The season leading up to this Advent has been one that's been rather soul crushing for me. I've been buried under mountains of schoolwork to the point I couldn't keep up my Bible reading regimen I'd been working on and had at least one professor make it clear she thought I didn't deserve to belong in the program, that I lacked the ability to think critically and synthesize. My ex finished putting me through thirteen straight months of an emotional roller coaster that approximated Hell, and I'm beginning to think that her no longer being in my life may be the best gift I get for Christmas from what people have told me. Then when I went to Phatmass seeking some solace, I was ripped apart by a number of people and spat upon with profanity.
It was also my ex who led me to Catholicism more than any other mortal person, as I helped her rediscover her faith, I found what I had been looking for in a church. I found authority backed by the Bible itself, I found an unbroken tradition that stretched back to the disciples and had the paper trail to prove the pedigree, I found a deeper relationship with Christ than I knew to be possible as Communion became more than a once a month symbol, but an every day encounter with the Risen Christ.

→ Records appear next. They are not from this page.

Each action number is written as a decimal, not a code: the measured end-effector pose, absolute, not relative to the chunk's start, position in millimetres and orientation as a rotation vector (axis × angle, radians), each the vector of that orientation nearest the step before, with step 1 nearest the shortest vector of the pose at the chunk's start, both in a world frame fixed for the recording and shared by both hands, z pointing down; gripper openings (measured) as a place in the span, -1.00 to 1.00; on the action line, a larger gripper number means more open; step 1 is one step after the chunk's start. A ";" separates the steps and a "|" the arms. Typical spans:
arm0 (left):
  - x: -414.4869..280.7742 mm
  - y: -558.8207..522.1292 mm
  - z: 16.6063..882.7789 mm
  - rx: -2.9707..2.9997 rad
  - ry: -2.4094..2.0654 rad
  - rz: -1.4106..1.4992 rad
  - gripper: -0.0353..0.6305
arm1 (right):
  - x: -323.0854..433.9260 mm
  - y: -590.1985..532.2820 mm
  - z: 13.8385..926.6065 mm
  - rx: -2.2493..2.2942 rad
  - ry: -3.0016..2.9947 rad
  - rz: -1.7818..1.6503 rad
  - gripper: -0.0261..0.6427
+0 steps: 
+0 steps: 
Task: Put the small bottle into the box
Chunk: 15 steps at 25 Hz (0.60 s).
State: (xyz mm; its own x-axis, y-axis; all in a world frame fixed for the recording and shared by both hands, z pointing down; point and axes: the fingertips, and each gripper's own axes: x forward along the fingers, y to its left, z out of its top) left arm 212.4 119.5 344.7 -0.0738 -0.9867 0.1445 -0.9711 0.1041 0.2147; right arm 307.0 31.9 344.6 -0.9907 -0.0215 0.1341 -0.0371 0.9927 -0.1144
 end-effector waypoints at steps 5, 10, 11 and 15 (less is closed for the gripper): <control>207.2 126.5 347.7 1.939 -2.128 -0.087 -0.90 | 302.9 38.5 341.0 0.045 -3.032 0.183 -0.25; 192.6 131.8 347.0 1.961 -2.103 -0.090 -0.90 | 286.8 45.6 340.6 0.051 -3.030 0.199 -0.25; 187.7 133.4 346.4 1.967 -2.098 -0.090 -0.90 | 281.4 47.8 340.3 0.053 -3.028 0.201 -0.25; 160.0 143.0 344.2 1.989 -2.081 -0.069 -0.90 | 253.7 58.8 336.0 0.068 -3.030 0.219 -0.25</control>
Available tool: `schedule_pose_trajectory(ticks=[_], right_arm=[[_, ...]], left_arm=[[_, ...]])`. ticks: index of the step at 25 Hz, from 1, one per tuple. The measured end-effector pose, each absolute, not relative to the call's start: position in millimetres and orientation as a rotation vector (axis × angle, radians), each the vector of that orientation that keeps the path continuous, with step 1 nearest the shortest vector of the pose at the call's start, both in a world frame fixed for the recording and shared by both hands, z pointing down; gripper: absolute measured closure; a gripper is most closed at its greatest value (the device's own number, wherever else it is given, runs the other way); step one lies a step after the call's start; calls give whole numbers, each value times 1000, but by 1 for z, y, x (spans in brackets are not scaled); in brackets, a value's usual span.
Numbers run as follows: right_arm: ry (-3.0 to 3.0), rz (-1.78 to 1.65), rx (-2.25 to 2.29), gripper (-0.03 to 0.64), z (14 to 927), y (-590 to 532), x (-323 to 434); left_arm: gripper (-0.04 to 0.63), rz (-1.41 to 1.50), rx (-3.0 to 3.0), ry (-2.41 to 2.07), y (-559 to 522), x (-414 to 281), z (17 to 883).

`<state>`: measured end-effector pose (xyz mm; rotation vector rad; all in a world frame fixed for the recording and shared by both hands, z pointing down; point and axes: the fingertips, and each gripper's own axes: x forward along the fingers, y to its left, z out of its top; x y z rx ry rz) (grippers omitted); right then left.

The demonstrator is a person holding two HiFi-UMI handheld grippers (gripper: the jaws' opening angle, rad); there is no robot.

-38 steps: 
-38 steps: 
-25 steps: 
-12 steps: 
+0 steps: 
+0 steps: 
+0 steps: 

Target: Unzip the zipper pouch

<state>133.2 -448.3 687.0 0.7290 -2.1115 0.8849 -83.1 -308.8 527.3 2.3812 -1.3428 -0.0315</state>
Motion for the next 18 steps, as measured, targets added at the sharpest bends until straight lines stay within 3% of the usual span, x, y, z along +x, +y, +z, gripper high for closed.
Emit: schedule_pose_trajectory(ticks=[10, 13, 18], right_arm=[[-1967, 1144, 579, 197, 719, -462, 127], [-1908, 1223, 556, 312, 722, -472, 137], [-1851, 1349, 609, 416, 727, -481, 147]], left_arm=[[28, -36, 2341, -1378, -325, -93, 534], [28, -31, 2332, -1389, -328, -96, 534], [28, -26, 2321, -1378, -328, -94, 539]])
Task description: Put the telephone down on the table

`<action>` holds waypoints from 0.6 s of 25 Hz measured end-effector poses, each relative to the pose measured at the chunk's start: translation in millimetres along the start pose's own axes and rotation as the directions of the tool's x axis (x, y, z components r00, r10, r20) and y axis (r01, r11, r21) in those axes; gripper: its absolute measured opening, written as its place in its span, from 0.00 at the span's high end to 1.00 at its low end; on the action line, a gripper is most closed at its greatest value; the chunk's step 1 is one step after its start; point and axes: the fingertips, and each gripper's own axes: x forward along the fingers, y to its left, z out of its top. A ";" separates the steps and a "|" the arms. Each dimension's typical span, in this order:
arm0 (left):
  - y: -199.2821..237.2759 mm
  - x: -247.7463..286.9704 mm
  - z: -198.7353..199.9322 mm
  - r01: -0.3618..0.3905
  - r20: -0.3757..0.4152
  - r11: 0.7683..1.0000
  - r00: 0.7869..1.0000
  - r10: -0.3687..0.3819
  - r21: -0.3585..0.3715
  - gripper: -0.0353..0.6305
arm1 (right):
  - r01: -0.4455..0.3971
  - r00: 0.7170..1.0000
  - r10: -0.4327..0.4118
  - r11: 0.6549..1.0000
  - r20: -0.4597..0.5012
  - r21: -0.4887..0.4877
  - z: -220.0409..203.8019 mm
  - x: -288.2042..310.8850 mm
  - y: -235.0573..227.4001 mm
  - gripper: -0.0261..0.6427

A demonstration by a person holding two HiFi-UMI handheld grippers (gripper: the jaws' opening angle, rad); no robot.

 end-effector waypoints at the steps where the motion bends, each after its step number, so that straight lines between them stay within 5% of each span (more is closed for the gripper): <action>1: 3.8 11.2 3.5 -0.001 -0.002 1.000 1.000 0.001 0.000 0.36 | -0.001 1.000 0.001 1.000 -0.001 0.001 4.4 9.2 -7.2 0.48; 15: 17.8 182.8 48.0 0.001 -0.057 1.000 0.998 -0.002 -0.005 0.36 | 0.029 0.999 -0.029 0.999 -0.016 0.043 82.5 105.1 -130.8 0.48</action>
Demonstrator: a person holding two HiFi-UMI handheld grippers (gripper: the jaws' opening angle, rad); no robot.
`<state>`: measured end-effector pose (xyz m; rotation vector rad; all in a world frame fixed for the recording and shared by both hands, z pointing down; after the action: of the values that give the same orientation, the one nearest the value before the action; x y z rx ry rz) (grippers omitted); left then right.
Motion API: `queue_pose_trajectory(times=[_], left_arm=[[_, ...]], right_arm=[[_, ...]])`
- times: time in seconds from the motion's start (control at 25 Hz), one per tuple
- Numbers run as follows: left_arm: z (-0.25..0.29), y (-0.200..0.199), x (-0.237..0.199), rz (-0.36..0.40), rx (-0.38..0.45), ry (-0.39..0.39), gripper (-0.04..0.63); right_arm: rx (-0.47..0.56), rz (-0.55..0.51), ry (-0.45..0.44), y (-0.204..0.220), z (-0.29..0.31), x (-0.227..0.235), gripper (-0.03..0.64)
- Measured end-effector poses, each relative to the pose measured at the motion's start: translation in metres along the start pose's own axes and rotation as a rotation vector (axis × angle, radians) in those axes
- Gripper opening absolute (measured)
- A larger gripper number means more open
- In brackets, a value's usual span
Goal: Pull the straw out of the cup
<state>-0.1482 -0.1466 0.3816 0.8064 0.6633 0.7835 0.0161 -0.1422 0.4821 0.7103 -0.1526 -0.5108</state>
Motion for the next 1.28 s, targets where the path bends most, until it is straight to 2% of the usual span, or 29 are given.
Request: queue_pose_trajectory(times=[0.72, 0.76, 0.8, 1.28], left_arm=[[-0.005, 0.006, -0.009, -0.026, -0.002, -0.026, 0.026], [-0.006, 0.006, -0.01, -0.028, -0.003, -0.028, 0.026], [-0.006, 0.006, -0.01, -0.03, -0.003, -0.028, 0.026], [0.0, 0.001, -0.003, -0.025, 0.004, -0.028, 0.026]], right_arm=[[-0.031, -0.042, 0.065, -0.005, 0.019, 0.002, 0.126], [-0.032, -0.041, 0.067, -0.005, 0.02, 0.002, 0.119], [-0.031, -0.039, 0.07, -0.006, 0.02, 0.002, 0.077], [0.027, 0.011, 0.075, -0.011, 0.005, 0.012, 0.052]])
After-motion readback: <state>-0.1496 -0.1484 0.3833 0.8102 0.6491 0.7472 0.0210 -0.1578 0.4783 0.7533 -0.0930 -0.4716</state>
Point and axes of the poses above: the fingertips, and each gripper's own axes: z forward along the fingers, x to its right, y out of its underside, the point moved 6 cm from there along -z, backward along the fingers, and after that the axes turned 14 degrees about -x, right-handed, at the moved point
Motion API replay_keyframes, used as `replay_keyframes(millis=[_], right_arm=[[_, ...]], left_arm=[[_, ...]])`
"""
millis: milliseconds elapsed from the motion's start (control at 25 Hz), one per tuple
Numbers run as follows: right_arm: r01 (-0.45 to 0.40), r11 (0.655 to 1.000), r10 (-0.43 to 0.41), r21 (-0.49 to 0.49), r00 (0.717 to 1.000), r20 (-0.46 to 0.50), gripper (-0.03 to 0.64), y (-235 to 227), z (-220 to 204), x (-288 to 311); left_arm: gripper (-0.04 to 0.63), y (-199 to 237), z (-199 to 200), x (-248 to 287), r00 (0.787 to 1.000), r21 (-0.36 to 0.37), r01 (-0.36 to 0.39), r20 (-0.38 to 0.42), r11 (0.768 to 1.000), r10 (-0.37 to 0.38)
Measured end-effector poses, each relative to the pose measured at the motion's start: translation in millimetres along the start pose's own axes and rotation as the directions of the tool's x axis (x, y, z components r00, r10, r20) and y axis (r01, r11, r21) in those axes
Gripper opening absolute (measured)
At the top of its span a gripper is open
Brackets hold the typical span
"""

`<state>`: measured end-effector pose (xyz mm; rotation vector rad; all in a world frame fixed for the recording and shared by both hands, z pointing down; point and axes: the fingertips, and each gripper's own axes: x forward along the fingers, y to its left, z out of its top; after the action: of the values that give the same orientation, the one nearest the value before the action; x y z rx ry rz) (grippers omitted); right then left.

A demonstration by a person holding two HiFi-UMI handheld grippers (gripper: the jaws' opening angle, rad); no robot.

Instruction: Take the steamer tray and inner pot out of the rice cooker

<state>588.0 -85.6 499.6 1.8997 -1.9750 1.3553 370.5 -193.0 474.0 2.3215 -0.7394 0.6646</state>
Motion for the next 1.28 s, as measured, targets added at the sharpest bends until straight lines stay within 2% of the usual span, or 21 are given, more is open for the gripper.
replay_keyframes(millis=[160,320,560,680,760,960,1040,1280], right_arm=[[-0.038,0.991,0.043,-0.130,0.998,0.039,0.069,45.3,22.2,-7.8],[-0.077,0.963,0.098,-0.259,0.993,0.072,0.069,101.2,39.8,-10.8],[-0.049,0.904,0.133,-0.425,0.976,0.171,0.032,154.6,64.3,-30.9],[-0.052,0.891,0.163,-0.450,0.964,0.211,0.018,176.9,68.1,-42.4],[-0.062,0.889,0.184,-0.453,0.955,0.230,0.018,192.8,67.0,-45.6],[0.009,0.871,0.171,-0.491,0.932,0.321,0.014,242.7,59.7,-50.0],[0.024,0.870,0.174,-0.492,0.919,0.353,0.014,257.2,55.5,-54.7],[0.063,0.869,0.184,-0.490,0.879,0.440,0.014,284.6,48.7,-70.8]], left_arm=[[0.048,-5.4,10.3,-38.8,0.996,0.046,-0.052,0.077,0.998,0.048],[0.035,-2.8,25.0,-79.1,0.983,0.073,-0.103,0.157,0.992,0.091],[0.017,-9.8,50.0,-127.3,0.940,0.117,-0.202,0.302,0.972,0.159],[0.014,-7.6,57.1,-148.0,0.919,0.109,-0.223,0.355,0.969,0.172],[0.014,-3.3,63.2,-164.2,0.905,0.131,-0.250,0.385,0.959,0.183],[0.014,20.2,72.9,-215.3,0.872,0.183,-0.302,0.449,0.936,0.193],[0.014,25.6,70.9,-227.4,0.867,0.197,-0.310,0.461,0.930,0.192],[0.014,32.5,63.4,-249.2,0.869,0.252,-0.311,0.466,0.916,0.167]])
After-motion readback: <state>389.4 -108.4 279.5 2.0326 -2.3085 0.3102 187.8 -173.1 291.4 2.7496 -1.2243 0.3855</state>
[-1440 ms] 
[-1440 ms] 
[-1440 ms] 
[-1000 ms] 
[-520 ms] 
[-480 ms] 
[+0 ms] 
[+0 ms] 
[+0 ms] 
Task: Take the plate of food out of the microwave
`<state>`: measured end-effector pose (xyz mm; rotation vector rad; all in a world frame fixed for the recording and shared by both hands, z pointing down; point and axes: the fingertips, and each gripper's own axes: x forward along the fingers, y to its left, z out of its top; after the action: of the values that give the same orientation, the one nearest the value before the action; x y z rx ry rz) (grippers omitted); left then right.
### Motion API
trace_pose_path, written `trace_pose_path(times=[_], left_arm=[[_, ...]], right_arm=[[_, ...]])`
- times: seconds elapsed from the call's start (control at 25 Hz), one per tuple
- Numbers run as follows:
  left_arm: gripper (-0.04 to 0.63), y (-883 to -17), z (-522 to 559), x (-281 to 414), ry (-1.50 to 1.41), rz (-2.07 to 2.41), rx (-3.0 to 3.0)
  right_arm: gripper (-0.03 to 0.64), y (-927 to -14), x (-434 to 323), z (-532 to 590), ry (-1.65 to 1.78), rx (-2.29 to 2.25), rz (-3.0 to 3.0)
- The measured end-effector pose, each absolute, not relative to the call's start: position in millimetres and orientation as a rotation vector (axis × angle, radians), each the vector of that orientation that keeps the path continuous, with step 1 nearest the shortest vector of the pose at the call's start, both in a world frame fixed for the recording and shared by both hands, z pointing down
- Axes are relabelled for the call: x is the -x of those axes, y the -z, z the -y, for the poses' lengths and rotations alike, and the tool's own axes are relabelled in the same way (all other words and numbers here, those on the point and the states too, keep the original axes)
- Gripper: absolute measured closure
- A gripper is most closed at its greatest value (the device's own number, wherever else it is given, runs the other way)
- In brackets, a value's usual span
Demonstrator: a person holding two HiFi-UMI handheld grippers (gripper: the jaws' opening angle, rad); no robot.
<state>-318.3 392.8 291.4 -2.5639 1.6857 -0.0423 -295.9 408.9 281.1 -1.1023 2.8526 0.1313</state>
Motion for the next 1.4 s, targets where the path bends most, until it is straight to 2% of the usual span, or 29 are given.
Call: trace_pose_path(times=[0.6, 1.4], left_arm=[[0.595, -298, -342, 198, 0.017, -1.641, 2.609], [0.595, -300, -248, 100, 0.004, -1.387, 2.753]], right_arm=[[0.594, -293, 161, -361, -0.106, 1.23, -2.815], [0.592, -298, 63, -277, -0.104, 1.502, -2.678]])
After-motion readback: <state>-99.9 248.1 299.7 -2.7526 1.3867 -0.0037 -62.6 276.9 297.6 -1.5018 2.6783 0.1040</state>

For too long I've let the pain within me from the wounds that my ex caused fester. I've watched NCIS, a show I love but we watched together all the time, for the first time since...well I think last season's finale and fallen in love with it all over again. I've been playing Christmas music again and finding solace in it that has been eluding me since the wounds were caused, and despite the fact I know she loves it too, a part of me has realized it doesn't necessarily have to be linked to her.
Tomorrow I start hardcore studying for my finals, which terrify me. Tonight though, I devote to preparing my heart for the One who comes on Christmas. I give thanks and I remember why I love my Catholic faith, and why I love the Christ even in the hard times. Perhaps most of all tonight, I remember what it is to humble myself before His divinity and remember that I'm so far beneath Him, but He loves me anyhow for who I am, and who He will lead me to become.
Now, as Mary said yes, let us all say yes to God.